## DIRECTIONS FOR THIS TASK
Every line from the one with "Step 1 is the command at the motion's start" to the end of the listing, and nothing else, is to be printed exactly; please leave the pictures out.

[INPUT Boundary: Start]

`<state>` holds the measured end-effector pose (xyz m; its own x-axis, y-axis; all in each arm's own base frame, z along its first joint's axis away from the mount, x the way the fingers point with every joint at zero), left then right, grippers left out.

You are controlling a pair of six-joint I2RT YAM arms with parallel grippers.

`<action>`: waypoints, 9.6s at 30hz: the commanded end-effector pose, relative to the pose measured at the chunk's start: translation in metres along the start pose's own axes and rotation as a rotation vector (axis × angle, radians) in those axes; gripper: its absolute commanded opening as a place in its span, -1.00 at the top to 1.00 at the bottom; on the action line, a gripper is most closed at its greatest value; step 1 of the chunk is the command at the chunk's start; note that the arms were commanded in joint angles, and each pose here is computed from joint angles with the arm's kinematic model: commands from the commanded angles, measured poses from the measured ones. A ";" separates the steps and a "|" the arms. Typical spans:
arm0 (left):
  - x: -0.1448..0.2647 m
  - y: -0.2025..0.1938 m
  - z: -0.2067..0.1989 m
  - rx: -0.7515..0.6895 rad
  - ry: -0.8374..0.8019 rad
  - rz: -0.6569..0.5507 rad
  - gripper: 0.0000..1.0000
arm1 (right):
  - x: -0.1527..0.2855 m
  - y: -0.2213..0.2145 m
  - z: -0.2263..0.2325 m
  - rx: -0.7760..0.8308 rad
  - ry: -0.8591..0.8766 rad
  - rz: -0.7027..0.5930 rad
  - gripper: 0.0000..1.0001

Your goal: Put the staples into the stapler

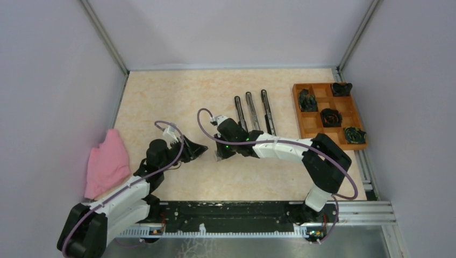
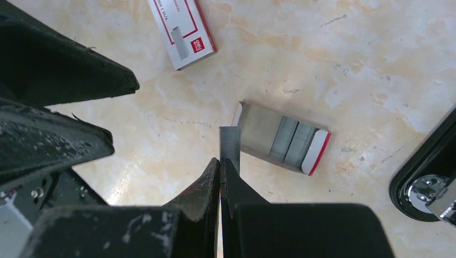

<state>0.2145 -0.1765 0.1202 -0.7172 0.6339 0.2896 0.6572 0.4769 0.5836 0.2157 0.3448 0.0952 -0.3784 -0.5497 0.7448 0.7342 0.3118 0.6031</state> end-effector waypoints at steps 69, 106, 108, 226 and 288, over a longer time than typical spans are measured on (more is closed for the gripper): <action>0.006 0.039 -0.050 0.162 -0.130 -0.022 0.70 | 0.093 0.066 0.028 0.173 0.516 -0.516 0.37; -0.012 0.047 -0.025 0.545 0.448 0.100 1.00 | 0.038 0.055 0.048 1.176 -0.049 -0.807 0.01; -0.013 0.046 -0.026 0.548 0.449 0.105 1.00 | 0.034 0.055 0.049 1.193 -0.052 -0.803 0.02; -0.009 0.047 0.005 -0.431 0.110 -0.139 -0.98 | 0.134 0.037 -0.191 -0.248 -0.419 -0.257 0.95; -0.016 0.039 0.006 -0.425 0.087 -0.091 -0.98 | 0.084 0.034 -0.254 -0.356 -0.416 -0.162 0.57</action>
<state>0.2511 -0.1596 0.1267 -0.7997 0.5150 0.3087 0.4745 0.2271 0.8504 0.3341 0.1120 0.0844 -0.5845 -0.1928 0.7882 0.8084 -0.0553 0.5860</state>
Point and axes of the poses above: each gripper's point midway between its finger pads, its own x axis back along the fingers, its own z axis along the line the jaws close on, y = z × x, the point moved 3 cm from there along x, back along the fingers, and after that the axes turned 1 degree about -x, right-handed, at the moved point
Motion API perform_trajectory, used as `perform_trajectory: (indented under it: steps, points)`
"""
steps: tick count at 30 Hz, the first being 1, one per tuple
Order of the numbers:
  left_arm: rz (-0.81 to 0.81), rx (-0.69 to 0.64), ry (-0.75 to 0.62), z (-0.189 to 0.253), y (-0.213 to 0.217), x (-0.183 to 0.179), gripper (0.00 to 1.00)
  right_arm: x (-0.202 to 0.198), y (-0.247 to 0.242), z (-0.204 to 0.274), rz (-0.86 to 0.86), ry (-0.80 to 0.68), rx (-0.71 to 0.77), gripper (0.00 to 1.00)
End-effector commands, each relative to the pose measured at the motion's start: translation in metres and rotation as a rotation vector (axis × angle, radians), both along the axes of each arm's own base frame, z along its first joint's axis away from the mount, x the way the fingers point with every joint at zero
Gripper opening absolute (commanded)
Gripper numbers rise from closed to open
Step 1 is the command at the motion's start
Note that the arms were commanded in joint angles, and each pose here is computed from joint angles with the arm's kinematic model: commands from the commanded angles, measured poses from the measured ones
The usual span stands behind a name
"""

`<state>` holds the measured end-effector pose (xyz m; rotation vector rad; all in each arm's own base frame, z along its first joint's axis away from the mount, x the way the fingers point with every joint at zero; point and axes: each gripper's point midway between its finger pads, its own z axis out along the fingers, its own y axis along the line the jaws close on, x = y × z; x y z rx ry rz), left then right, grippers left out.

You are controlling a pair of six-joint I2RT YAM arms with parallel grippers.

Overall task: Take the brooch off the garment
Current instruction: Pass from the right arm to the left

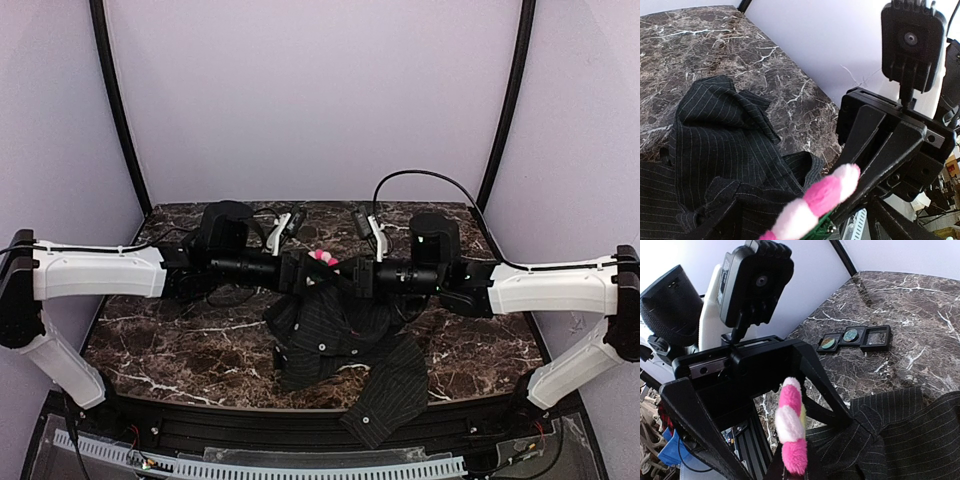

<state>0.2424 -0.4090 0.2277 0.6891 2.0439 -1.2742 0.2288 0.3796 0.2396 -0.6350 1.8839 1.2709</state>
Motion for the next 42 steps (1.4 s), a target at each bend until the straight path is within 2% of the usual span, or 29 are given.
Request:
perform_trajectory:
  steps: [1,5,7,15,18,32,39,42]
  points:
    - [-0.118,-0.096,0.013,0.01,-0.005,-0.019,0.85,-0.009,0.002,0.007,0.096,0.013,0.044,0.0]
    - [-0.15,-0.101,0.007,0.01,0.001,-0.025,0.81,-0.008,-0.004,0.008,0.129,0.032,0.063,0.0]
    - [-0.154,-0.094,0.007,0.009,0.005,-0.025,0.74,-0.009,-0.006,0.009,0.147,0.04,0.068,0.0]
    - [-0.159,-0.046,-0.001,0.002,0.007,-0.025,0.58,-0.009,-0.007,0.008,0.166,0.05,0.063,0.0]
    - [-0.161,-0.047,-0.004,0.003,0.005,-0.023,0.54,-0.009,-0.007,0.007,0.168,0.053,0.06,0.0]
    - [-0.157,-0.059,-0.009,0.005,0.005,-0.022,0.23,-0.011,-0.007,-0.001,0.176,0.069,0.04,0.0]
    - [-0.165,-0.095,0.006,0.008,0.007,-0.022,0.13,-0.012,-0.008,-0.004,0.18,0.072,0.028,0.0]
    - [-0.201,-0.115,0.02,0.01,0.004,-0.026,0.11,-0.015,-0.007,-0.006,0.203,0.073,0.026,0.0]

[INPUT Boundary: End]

## ANSWER SECTION
Step 1 is the command at the motion's start
Note that the arms were commanded in joint angles, and each pose here is computed from joint angles with the arm's kinematic model: commands from the commanded angles, measured poses from the measured ones
The usual span stands behind a name
"""

`<state>` holds the measured end-effector pose (xyz m; rotation vector rad; all in each arm's own base frame, z along its first joint's axis away from the mount, x the way the fingers point with every joint at zero; point and axes: each gripper's point midway between its finger pads, its own z axis out along the fingers, its own y axis along the line the jaws close on, x = y × z; x y z rx ry rz), left then right, grippers left out.

You are controlling a pair of six-joint I2RT YAM arms with parallel grippers.

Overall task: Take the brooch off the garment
Current instruction: Pass from the right arm to the left


<state>0.2424 -0.4090 0.2277 0.6891 2.0439 -1.2742 0.2288 0.3796 0.2396 -0.6350 1.8839 1.2709</state>
Motion for the next 42 steps (1.4 s), a target at each bend until the straight path is within 2% of the usual span, or 29 are given.
Request:
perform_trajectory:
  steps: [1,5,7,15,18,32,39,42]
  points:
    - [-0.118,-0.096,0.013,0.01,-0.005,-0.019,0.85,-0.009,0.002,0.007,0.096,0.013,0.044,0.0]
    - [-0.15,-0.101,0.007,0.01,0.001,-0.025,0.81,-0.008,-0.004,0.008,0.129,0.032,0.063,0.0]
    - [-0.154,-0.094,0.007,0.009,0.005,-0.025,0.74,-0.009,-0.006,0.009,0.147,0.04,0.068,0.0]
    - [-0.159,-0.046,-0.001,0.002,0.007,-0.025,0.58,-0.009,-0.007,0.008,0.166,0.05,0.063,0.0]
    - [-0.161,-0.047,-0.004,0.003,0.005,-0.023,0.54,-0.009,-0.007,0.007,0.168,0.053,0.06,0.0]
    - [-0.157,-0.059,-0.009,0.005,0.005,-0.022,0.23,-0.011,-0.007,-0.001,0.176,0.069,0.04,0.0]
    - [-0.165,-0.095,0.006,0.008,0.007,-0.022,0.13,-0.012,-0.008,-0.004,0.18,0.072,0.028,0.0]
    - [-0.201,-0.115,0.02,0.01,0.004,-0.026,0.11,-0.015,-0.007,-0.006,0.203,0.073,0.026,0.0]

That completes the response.